Latince «toprakların ortasında» anlamına gelen Akdeniz, klasiklik, karışımlar ve arzu çağıtacak mavi gökyüzleri ile ortak bir kimliğin özelliklerini yakalama isteğini canlandırır. Tarihçinin bakışı, Akdenizliliği yalanlıyor gibi görünse de - David Abulafia bu eserinde onu, geçmişte kültürlerin buluşmasının bazı kozmopolit şehirlerdeki bir istisna olduğunu ve kural olmadığını tanımlar - Müzler buna çekiliyor. Türk müzisyen Zülfü Livaneli tarafından çağrıştırılan, melankolik ve düşünceli şarkıların tınısı, Matteo Nucci tarafından övülen, ünlü dostluk ve boş zaman kutlaması, Protestan kökenli ülkeler tarafından hem bir çekim hem de yarılayıcı bir şekilde gösterilmektedir: Akdeniz insanı homo mediterraneus'un Yunan profilinin soyluluğu, bir anda alaycı bir karikatüre dönüşebilir; bu da sersemlik ve kültürel geri kalmışlık anlamına gelebilir. Her ne şekilde tanımlanırsa tanımlansın, Akdeniz kriz içinde görünüyor: Afrika'nın kuzey kıyılarına ve Levant bölgesine tehdit ve enerji kaynağı olarak bakan Avrupa Birliği tarafından ihmal edilmiş bir katılım noktasıdır ve tarihin en büyük göçlerinden birinin kesişim noktasıdır. Her yıl yüz milyonlarca tatilci, kıyılarına akın ederken, bir yansıma gibi yüz binlerce insan, savaşlara, zulme ve yoksulluğa kaçmak için dramatik bir karşı yolculuğa çıkmaktadır. Homeros'un dediği gibi sıvı yol, giderek daha fazla militarize, yoğun ve kirli hale geliyor, ayrıca aşırı sıcak ve aşırı avlanmaya maruz kalıyor. Afrika'nın kuzey kıyılarından bakıldığında, Akdeniz daha çok, Arap dünyasını Avrupa dünyasından ayıran bir duvar gibi görünüyor; bu, kültürlerin birleşimi yerine bölünmenin kaynağıdır. Toprağının çeşitliliğini kutlamak, karşıt ve geçici bir ortak kimlik arayışından daha akıllıca yaklaşmak olacaktır, ama belki de Akdenizlilik başka bir şey değildir; bir duygu ve bu nedenle mantığı duymak istemiyor.

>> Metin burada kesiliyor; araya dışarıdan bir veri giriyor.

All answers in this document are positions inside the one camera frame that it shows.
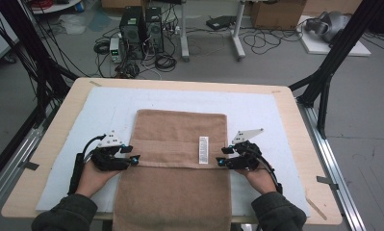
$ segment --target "cardboard box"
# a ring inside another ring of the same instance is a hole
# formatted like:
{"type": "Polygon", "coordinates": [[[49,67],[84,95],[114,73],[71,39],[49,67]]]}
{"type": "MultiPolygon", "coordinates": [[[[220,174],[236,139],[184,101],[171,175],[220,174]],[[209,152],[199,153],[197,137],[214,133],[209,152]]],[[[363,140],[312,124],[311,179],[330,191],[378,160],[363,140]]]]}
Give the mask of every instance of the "cardboard box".
{"type": "Polygon", "coordinates": [[[261,29],[294,30],[307,0],[280,0],[275,4],[255,3],[252,7],[252,26],[261,29]]]}
{"type": "Polygon", "coordinates": [[[308,0],[303,15],[319,16],[323,12],[354,13],[362,0],[308,0]]]}
{"type": "Polygon", "coordinates": [[[101,0],[102,8],[123,9],[128,6],[142,6],[145,8],[145,0],[101,0]]]}

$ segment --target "aluminum rail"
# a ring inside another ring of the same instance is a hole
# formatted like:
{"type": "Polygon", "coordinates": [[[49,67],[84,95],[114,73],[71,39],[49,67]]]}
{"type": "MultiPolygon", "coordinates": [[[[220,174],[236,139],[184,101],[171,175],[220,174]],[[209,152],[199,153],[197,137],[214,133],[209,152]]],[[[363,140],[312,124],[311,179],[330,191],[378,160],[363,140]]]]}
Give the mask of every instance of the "aluminum rail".
{"type": "Polygon", "coordinates": [[[344,214],[346,215],[346,221],[349,228],[354,231],[365,231],[366,227],[359,215],[350,191],[347,188],[346,181],[336,162],[335,155],[330,148],[329,142],[321,136],[318,130],[318,116],[314,108],[305,108],[300,104],[298,104],[298,108],[302,114],[303,121],[309,129],[311,139],[320,155],[320,160],[323,161],[322,164],[326,171],[326,175],[332,180],[332,184],[338,186],[336,190],[332,191],[336,195],[336,198],[339,199],[344,214]]]}
{"type": "Polygon", "coordinates": [[[0,173],[0,199],[9,189],[18,173],[24,168],[23,164],[28,161],[30,154],[36,149],[43,134],[42,126],[37,129],[31,129],[20,146],[18,146],[14,156],[0,173]]]}

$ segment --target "small white object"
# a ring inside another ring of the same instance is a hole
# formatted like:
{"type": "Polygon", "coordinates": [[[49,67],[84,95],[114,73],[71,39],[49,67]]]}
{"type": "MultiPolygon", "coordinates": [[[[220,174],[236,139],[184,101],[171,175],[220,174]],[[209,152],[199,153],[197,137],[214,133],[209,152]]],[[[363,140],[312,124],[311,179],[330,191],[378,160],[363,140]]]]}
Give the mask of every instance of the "small white object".
{"type": "Polygon", "coordinates": [[[233,139],[232,143],[236,144],[239,142],[248,141],[249,139],[260,135],[264,132],[264,128],[255,129],[255,130],[247,130],[247,131],[239,131],[237,136],[233,139]]]}
{"type": "Polygon", "coordinates": [[[209,137],[200,137],[198,143],[198,163],[209,164],[209,137]]]}
{"type": "Polygon", "coordinates": [[[98,144],[98,147],[110,147],[118,145],[122,145],[122,140],[116,135],[115,131],[113,130],[98,144]]]}

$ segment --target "wooden table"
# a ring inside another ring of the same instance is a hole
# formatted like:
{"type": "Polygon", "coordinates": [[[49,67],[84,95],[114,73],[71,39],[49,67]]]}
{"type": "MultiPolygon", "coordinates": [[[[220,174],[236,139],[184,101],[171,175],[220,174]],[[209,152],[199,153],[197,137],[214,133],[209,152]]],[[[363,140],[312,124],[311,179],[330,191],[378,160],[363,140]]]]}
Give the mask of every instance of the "wooden table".
{"type": "MultiPolygon", "coordinates": [[[[81,112],[92,88],[142,88],[158,90],[206,90],[272,94],[276,100],[284,129],[294,155],[297,170],[304,186],[311,217],[309,224],[339,224],[342,216],[330,188],[317,182],[317,176],[325,174],[316,150],[306,130],[294,96],[289,88],[280,86],[256,86],[216,83],[192,83],[148,80],[117,80],[80,78],[75,81],[68,96],[45,133],[31,162],[39,165],[35,171],[26,169],[18,180],[2,209],[7,218],[34,218],[36,205],[45,187],[50,169],[60,153],[65,139],[81,112]]],[[[112,213],[98,213],[96,219],[112,219],[112,213]]],[[[233,222],[255,222],[254,218],[233,217],[233,222]]]]}

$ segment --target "hand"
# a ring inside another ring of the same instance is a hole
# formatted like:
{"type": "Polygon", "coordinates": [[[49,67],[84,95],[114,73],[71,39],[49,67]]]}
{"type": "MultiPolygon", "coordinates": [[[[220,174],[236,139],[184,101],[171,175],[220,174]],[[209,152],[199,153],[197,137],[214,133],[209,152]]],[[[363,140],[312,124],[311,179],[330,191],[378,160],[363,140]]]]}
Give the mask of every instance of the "hand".
{"type": "Polygon", "coordinates": [[[76,194],[84,195],[88,198],[92,197],[96,192],[102,189],[107,181],[113,178],[120,171],[101,171],[95,166],[92,160],[89,160],[81,174],[80,183],[76,194]]]}
{"type": "Polygon", "coordinates": [[[276,192],[275,184],[269,172],[262,164],[259,164],[255,170],[236,169],[236,171],[245,176],[249,184],[260,194],[276,192]]]}

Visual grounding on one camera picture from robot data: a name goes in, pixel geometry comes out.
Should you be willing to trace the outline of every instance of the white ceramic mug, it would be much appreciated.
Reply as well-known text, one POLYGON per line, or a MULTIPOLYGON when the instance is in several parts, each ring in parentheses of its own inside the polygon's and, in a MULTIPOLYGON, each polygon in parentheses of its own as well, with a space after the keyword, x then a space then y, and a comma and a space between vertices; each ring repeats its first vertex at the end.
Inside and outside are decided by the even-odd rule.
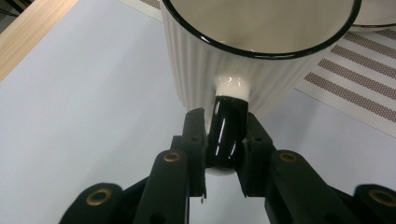
MULTIPOLYGON (((212 127, 216 97, 247 102, 248 110, 262 118, 347 32, 360 5, 361 0, 162 0, 181 103, 188 110, 205 109, 209 140, 212 129, 218 132, 214 138, 221 138, 229 123, 217 119, 212 127)), ((222 159, 231 158, 234 148, 224 149, 222 159)), ((210 150, 213 157, 222 151, 210 150)))

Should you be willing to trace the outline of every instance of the mug handle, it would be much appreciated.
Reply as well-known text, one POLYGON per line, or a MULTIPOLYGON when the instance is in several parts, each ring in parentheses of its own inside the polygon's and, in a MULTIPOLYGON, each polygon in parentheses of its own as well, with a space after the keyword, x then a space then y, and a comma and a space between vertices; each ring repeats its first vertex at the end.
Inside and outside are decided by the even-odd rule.
POLYGON ((231 96, 216 96, 210 125, 206 168, 234 168, 247 133, 248 102, 231 96))

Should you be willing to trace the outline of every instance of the striped placemat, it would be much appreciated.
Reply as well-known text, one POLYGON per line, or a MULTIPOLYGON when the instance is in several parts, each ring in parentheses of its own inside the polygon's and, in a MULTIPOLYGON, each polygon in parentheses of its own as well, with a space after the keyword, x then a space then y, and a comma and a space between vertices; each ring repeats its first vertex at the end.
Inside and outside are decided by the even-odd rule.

Her şeye rağmen, büyüleyici, teselli edici ve rahatlatıcı kalıyor. Kıyılarında modernite tam anlamıyla kök salmıyor, zaman farklı akıyor ve halklar diğer yerlerden daha fazla konuşuyor. Ve eğer homo mediterraneus yeniden gelecektir?
KDV dahil fiyat
Latince «toprakların ortasında» anlamına gelen Akdeniz, klasiklik, karışımlar ve arzu çağıtacak mavi gökyüzleri ile ortak bir kimliğin özelliklerini yakalama isteğini canlandırır. Tarihçinin bakışı, Akdenizliliği yalanlıyor gibi görünse de - David Abulafia bu eserinde onu, geçmişte kültürlerin buluşmasının bazı kozmopolit şehirlerdeki bir istisna olduğunu ve kural olmadığını tanımlar - Müzler buna çekiliyor. Türk müzisyen Zülfü Livaneli tarafından çağrıştırılan, melankolik ve düşünceli şarkıların tınısı, Matteo Nucci tarafından övülen, ünlü dostluk ve boş zaman kutlaması, Protestan kökenli ülkeler tarafından hem bir çekim hem de yarılayıcı bir şekilde gösterilmektedir: Akdeniz insanı homo mediterraneus'un Yunan profilinin soyluluğu, bir anda alaycı bir karikatüre dönüşebilir; bu da sersemlik ve kültürel geri kalmışlık anlamına gelebilir. Her ne şekilde tanımlanırsa tanımlansın, Akdeniz kriz içinde görünüyor: Afrika'nın kuzey kıyılarına ve Levant bölgesine tehdit ve enerji kaynağı olarak bakan Avrupa Birliği tarafından ihmal edilmiş bir katılım noktasıdır ve tarihin en büyük göçlerinden birinin kesişim noktasıdır. Her yıl yüz milyonlarca tatilci, kıyılarına akın ederken, bir yansıma gibi yüz binlerce insan, savaşlara, zulme ve yoksulluğa kaçmak için dramatik bir karşı yolculuğa çıkmaktadır. Homeros'un dediği gibi sıvı yol, giderek daha fazla militarize, yoğun ve kirli hale geliyor, ayrıca aşırı sıcak ve aşırı avlanmaya maruz kalıyor. Afrika'nın kuzey kıyılarından bakıldığında, Akdeniz daha çok, Arap dünyasını Avrupa dünyasından ayıran bir duvar gibi görünüyor; bu, kültürlerin birleşimi yerine bölünmenin kaynağıdır. Toprağının çeşitliliğini kutlamak, karşıt ve geçici bir ortak kimlik arayışından daha akıllıca yaklaşmak olacaktır, ama belki de Akdenizlilik başka bir şey değildir; bir duygu ve bu nedenle mantığı duymak istemiyor. Her şeye rağmen, büyüleyici, teselli edici ve rahatlatıcı kalıyor. Kıyılarında modernite tam anlamıyla kök salmıyor, zaman farklı akıyor ve halklar diğer yerlerden daha fazla konuşuyor. Ve eğer homo mediterraneus yeniden gelecektir?